前の記事では二乗和誤差や交差エントロピー誤差を使って、ニューラルネットワークの学習の度合いを評価する方法について説明しました。では、その誤差を使ってどの様にニューラルネットワークjのパラメータを調整すれば良いのか、本記事で触れます。
パラメータはどう調整する?
何も工夫をしないのであれば、とにかくいろいろな値を投入し、誤差が最も小さくなるところを探せばよいのですが、パラメータの数が多いと、その組み合わせの数は膨大なので、手当り次第、というのはよくなさそうです。
ユニット数2の単相ニューラルネットワーク
上図のように、入力データ\(x\)の次元が100、出力データの次元が10の時、ニューラルネットワークの階層が1層で、ユニット(ニューロン)がたかだか2つしかない場合でも、
100✕2✕10=2000
となり、2000通りのパラメータの組み合わせを、それぞれのパラメータの数値の範囲で試さなければならないことになります。この様に、膨大な数の組み合わせでの最適解の導出には時間がかかってしかたありません。そこで登場するのが勾配法(gradient method)です。勾配法は”傾き”を利用した方法です。
わかりやすく勾配方の考えのイメージを説明すると、「世界一高い山を目指そう」と考えた時、空から計測するとか、三角測量や測定器などを利用することが出来ない場合にどうするか? を考えるとイメージしやすいです。私なら、まずは近場の山の頂上を目指して上り、頂上についたらさらにもっと高い山がないか、次の山を目指して隣の山を登ります。
こうして頑張って探し続けていれば、いつかは世界一高い山を見つけることは不可能ではないと考えられます。この「頂上を目指して登る」という部分が勾配法となります。
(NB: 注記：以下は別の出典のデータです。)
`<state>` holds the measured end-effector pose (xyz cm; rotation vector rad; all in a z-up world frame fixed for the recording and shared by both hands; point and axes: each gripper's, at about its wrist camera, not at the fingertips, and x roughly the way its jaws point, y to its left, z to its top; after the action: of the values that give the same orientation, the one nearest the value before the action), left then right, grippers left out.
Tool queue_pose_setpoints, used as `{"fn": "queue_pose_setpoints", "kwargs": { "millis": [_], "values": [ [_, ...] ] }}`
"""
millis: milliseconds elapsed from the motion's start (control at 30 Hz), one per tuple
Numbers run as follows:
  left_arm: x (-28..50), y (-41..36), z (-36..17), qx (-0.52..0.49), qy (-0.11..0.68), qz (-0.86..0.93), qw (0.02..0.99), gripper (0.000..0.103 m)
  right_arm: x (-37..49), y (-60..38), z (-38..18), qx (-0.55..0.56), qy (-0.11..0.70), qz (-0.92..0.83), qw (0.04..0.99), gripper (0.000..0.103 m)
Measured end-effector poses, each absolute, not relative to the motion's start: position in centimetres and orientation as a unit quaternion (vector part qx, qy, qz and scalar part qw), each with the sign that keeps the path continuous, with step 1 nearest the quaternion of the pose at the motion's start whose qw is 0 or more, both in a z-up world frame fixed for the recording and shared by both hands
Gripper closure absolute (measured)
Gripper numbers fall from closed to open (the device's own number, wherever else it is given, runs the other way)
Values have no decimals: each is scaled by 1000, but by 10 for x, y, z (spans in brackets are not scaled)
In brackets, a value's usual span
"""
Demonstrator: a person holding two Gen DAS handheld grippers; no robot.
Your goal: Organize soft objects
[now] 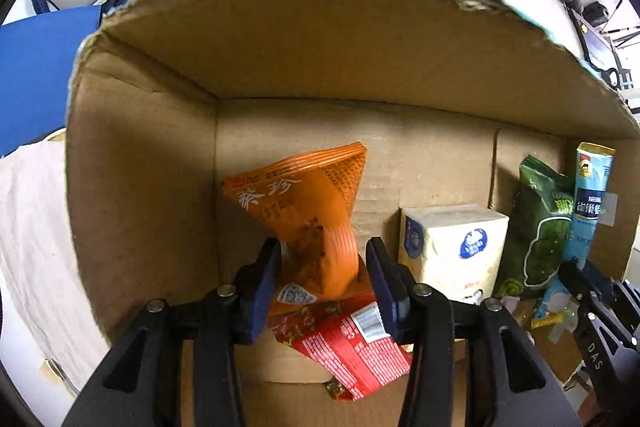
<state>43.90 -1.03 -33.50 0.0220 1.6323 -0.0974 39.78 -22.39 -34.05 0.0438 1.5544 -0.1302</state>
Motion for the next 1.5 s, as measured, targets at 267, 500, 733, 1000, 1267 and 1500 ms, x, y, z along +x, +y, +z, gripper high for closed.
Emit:
{"fn": "queue_pose_setpoints", "kwargs": {
  "millis": [267, 500, 733, 1000, 1267, 1500],
  "values": [
    [420, -16, -303, 9, 708, -44, 705, 51, 393, -220, -317, 33, 692, -41, 720, 42],
    [393, -18, -270, 14, 679, -43, 733, 39, 387, -211, -304, 37, 688, -29, 724, 42],
    [374, -12, -250, 17, 661, -43, 749, 7, 373, -208, -297, 54, 684, -16, 727, 13],
    [358, 0, -233, 6, 640, -38, 767, 3, 346, -204, -278, 54, 670, -16, 740, 0],
    [306, -6, -183, 9, 599, -31, 800, 3, 302, -209, -238, 55, 643, -17, 763, 0],
    [244, -16, -125, 23, 554, -14, 832, 3, 240, -214, -175, 60, 598, -9, 799, 0]
  ]
}}
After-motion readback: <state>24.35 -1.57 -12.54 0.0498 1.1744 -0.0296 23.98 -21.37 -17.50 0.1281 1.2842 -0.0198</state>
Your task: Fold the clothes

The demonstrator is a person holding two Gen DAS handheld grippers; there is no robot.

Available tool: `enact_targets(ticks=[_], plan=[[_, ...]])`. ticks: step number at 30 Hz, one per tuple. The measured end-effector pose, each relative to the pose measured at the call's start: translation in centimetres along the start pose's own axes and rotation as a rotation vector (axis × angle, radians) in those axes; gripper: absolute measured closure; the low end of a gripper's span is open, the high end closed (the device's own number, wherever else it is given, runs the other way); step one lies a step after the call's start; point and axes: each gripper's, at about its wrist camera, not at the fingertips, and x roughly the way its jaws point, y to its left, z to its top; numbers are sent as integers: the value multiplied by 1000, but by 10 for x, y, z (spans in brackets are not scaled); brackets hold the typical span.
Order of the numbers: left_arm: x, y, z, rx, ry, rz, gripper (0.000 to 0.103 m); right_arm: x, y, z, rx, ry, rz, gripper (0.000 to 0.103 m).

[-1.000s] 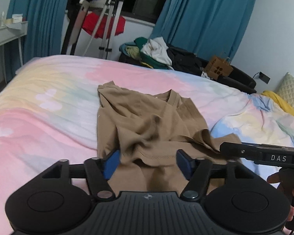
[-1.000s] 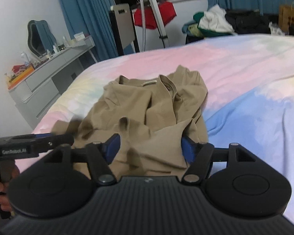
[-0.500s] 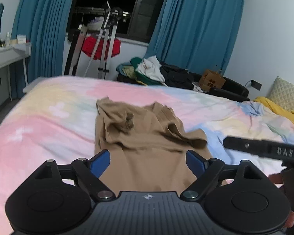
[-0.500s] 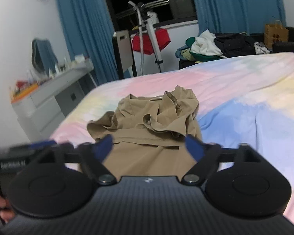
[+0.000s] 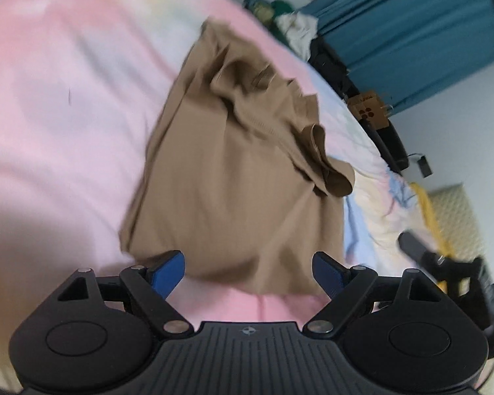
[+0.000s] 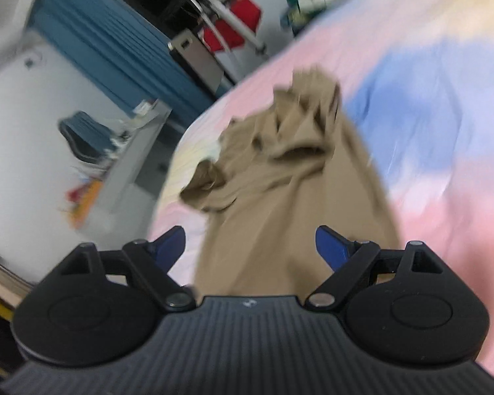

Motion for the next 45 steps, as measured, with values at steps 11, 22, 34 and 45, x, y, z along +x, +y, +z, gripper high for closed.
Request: enact_targets(ticks=[11,22,34,45], plan=[[30,32,6,-181,-2,-50,30,51,-46,-20,252,206,-57,16],[20,46,3,-251,-114,-76,47,47,-56,-9,248,65,-124,68],[10,58,10,-373,-191,-113,61,30,-43,3,132,-73,-33,93],[-14,38,27,-352,-272,-196,86,13,-21,14,82,-181,6,93]])
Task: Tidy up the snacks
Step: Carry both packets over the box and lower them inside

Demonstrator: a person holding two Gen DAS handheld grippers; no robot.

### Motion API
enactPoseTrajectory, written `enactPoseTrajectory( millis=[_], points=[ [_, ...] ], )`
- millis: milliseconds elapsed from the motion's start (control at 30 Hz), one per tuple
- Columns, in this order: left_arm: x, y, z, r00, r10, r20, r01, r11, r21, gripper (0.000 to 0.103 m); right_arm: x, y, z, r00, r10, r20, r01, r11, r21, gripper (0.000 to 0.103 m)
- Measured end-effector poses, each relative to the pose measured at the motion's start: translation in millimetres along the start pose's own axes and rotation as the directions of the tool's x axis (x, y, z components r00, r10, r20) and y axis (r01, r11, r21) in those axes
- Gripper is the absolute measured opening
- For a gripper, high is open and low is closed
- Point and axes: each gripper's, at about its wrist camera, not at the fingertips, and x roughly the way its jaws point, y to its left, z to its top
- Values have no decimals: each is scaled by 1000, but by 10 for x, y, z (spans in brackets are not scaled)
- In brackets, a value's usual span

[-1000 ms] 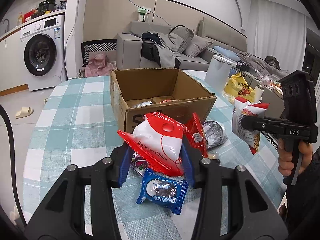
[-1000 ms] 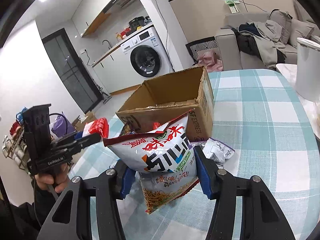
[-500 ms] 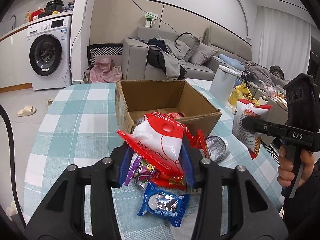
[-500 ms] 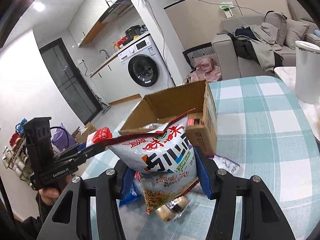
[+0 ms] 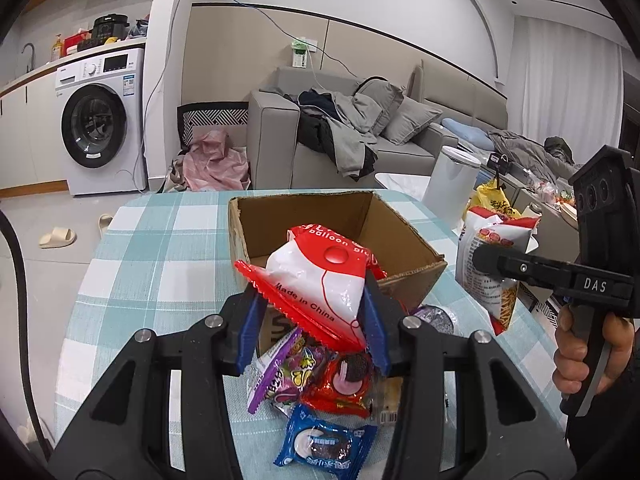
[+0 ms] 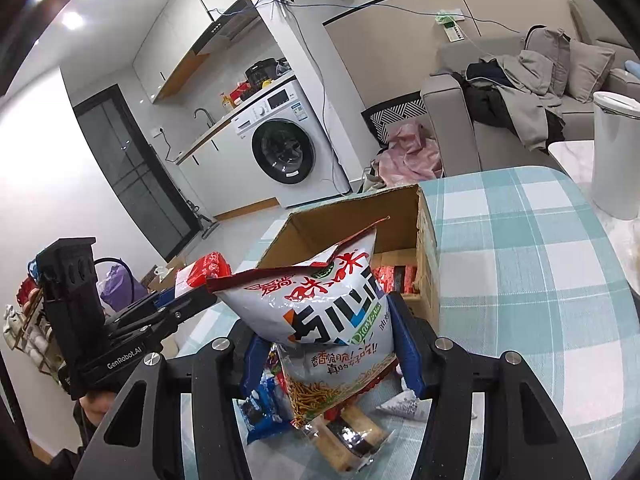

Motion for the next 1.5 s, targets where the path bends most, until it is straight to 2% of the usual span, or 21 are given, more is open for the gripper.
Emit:
enactPoseTrajectory(
  millis=[767,1300,1500],
  points=[
    [507,-35,341,999,33,-1,-33,999,-10,42,380,-33,433,1000,4,12,-5,998,58,55],
    [1067,23,349,997,68,-38,-69,997,-32,42,803,-156,575,1000,-2,-6,3,995,96,55],
    [1221,50,318,995,87,-48,-88,996,-12,42,949,-183,576,1000,-17,-20,19,995,101,55]
  ],
)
ニューラルネットワークを含む機械学習アルゴリズムでは、この勾配法を用いて誤差が最小になるようなパラメータを求めます。これを誤差最小問題と呼びます。最小化問題の場合の勾配法を勾配効果法や最急降下法ともいいます。
ニューラルネットワークの誤差の勾配の求め方
では、ニューラルネットワークの誤差の勾配(傾き)はどうやって求めたらよいか?という内容についてこのトピックで触れます。
結論から述べますと、微分(偏微分)を利用して微分値が0になる値を求めます。
y = \(x^2\)のグラフ
しかし、もし微分が上手く出来なかったり、いろいろな関数が組み合わさっていて単純に微分した値が0になるところを求められない場合はどうでしょうか?なんとかして最小値を求めなければならないので、実際に値\(x\)を変えてみて、最小となる\(y\)を見つけようと思います。この時、ある点、例えば\(x\)=6付近の傾きがわかればその続きの下の方に向かうように、\(x\)の値を変更すれば良いことがわかります。下図で、その様子を図示しています。
最小値を探す
各地店での傾きを数式で表すと、次のようになります。
\(x_1\)=\(x_0\)-\(η\)\(\frac{ dy }{ d{x_0}}\) \(\tag{1}\)
\(x_2\)=\(x_1\)-\(η\)\(\frac{ dy }{ d{x_1}}\) \(\tag{2}\)
この式に出てくる\(η\)は学習係数と呼ばれていますもので、人間が山登りをする例でいうと、歩幅に相当するものです。小さい幅にすると小走りなので遅くなりますが、大きすぎる値にすると下図のように、大股でジャンプしてしまって、最小値(解)を通り過ぎてしまう可能性もあるので、慎重に調整が必要となります。
大股で最小値を探す
この様にニューラルネットワークのモデルに直接関係するパラメータ以外の\(η\)のようなパラメータをハイパーパラメータと呼びます。機械学習には、この他にもいろいろなハイパーパラメータがあるので、使いこなすにはある程度の知識が必須となります。
こういった具合で、ニューラルネットワークをはじめとする機械学習アルゴリズムは、正解データとの誤差が最小となるような出力が出来るように、あらゆるパラメータの組み合わせの中から、最適なものを見つけようとします。このような問題を最適化問題と呼び、様々な方法が提案されています、勾配法にもいろいろな方法があり、最急降下法、ニュートン法、確率的勾配法などが有名です。